» INPUT RECORDS:
———

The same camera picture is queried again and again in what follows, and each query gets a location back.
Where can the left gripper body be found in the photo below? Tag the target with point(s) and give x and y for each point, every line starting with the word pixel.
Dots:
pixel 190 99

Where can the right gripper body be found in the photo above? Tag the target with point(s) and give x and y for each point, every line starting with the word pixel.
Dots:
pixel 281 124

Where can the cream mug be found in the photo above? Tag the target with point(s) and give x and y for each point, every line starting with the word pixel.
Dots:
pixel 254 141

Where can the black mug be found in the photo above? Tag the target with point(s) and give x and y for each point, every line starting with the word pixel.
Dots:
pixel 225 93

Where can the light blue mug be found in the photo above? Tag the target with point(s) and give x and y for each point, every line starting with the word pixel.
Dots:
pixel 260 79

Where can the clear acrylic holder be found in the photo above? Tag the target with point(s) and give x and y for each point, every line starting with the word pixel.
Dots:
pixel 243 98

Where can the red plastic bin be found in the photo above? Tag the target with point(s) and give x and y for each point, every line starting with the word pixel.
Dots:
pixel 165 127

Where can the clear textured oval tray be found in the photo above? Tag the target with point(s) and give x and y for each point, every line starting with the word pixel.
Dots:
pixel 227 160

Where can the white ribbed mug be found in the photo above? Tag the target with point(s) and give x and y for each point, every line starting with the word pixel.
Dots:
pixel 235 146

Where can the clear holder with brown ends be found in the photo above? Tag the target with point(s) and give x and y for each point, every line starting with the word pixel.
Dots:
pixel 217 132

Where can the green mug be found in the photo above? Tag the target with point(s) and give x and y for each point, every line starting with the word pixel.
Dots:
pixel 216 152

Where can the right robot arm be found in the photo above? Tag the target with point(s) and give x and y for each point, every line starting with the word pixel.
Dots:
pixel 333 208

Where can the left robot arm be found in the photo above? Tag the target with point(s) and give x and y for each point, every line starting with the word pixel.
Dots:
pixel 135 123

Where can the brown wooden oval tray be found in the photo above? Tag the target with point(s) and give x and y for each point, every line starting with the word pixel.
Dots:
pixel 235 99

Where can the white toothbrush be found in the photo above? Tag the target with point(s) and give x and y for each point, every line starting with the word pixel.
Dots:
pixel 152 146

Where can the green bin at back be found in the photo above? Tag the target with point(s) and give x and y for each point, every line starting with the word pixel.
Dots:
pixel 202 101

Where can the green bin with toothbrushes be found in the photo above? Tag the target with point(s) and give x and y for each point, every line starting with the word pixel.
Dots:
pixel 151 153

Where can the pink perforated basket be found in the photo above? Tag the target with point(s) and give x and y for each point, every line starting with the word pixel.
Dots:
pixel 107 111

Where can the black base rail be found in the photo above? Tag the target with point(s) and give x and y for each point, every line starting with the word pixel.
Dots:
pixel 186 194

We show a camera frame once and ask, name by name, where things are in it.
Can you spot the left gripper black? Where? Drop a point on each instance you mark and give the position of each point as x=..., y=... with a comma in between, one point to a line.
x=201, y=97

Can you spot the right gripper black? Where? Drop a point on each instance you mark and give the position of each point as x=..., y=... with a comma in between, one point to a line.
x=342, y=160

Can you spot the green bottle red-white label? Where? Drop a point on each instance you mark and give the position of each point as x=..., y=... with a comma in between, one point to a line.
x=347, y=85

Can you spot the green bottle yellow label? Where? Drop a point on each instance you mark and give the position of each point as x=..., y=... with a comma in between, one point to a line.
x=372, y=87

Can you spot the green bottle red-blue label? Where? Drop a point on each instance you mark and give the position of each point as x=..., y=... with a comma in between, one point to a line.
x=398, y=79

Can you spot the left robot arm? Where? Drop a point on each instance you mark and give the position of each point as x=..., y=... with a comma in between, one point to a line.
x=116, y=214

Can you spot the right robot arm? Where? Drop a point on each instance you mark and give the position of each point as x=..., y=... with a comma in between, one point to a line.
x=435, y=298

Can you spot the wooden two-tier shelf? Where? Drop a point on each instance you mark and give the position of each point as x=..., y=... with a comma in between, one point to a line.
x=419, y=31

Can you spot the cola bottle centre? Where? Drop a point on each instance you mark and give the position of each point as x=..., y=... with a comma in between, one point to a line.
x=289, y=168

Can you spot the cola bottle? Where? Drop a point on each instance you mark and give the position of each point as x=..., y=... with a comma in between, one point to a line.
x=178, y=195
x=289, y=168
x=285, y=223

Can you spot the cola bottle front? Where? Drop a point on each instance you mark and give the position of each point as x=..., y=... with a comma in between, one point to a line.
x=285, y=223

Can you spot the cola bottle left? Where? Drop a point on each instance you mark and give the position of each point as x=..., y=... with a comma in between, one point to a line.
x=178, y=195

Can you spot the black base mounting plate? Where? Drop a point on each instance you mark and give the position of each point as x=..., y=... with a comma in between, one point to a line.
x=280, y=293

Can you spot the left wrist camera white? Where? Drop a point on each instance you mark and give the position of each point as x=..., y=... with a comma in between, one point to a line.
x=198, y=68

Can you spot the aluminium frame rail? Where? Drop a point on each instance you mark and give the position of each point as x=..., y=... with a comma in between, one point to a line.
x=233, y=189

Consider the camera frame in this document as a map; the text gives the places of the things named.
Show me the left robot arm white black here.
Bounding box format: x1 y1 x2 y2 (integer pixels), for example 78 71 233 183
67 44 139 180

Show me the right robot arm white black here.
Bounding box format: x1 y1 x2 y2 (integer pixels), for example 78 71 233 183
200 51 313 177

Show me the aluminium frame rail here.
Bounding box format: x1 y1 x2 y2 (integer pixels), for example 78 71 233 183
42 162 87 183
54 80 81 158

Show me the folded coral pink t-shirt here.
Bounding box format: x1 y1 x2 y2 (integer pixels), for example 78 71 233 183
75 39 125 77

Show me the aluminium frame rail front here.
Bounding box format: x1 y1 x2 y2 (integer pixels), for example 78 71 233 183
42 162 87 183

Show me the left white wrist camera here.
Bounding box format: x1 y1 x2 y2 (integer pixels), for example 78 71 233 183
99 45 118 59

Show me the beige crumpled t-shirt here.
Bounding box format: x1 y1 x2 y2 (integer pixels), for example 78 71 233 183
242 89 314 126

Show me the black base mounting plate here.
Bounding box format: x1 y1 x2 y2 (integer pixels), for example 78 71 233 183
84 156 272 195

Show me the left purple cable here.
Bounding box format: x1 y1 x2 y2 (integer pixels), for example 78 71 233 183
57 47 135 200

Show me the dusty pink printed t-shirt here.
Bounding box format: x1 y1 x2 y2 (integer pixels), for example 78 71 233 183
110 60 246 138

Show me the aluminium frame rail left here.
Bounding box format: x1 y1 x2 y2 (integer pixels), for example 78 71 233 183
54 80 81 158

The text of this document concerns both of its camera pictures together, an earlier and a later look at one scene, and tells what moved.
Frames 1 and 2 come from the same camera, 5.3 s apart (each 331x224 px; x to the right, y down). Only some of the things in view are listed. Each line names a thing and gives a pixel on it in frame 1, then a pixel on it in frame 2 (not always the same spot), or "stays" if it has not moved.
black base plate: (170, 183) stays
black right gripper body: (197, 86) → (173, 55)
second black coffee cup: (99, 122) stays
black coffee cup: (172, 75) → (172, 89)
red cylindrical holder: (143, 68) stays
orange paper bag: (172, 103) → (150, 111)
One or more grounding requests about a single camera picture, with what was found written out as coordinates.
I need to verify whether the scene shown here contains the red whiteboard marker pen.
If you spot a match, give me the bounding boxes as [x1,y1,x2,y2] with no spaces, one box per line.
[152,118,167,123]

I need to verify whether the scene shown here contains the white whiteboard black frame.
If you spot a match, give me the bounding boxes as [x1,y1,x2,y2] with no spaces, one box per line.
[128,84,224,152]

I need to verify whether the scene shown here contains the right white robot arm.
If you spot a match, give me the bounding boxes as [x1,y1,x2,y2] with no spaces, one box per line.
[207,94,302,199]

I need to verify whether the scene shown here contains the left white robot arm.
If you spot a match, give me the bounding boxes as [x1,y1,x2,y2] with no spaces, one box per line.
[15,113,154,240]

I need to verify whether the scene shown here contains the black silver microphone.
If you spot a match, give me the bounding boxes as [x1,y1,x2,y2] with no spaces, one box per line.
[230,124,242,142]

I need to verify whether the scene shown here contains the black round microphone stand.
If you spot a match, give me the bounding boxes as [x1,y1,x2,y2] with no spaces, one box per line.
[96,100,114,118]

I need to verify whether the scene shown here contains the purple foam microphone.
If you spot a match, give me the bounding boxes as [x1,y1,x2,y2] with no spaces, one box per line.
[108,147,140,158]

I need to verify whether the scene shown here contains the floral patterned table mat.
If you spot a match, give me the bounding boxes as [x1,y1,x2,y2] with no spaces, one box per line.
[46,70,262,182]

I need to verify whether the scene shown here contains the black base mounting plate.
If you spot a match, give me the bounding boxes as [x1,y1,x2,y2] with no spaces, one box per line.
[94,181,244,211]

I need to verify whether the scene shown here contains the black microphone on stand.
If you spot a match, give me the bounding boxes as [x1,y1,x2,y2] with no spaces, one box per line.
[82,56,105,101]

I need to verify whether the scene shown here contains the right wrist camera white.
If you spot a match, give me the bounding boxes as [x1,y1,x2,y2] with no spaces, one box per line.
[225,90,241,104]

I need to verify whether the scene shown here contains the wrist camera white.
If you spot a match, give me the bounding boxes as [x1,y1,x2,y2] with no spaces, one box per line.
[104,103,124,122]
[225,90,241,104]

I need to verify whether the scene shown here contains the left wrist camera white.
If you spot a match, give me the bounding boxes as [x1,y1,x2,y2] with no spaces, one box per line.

———

» YOUR GOAL: The response must give every line from the material above that holds the string "pink".

» EXPECTED OUTPUT:
Where can the pink perforated basket be found in the photo above? Tag the target with point(s) and give x and y for each point, every line starting with the word pixel.
Show me the folded coral pink t-shirt here.
Show me the dusty pink printed t-shirt here.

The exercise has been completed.